WORK ITEM -
Copy each line of the material below that includes the string "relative".

DATA BELOW -
__________________________________________________

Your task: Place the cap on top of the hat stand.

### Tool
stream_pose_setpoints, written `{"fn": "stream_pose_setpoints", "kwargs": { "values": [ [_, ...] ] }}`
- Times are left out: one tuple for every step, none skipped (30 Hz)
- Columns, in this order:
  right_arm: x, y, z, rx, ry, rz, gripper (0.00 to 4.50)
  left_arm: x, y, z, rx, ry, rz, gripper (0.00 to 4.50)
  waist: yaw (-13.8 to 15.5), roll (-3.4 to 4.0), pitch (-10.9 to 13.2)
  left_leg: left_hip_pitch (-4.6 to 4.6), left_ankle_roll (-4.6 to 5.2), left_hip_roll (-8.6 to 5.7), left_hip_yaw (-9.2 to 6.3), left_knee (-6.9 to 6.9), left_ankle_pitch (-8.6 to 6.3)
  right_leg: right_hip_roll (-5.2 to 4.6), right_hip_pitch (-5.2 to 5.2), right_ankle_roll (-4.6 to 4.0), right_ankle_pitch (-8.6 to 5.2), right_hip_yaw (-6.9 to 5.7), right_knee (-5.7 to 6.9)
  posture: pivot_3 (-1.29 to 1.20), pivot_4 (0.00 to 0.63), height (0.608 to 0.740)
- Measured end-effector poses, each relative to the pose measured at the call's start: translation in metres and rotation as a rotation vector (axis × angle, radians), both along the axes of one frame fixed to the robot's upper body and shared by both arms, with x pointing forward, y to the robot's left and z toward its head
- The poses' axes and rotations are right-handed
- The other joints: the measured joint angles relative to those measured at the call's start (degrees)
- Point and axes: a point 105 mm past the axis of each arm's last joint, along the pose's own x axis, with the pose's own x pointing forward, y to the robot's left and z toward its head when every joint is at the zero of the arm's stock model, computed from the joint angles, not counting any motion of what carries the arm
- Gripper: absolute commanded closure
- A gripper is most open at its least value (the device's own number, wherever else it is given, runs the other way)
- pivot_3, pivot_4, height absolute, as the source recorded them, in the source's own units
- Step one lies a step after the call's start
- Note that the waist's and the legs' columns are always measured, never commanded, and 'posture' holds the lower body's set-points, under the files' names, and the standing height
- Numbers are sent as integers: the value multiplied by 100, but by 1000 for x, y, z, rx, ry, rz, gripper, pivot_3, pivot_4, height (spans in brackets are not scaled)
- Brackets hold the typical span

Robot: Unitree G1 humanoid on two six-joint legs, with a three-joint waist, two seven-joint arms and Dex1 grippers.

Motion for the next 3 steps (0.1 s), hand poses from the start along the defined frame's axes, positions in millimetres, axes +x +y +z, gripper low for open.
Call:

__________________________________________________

TASK RESULT -
- Measured end-effector poses, each relative to the pose measured at the call's start: translation in metres and rotation as a rotation vector (axis × angle, radians), both along the axes of one frame fixed to the robot's upper body and shared by both arms, with x pointing forward, y to the robot's left and z toward its head
- The other joints: the measured joint angles relative to those measured at the call's start (degrees)

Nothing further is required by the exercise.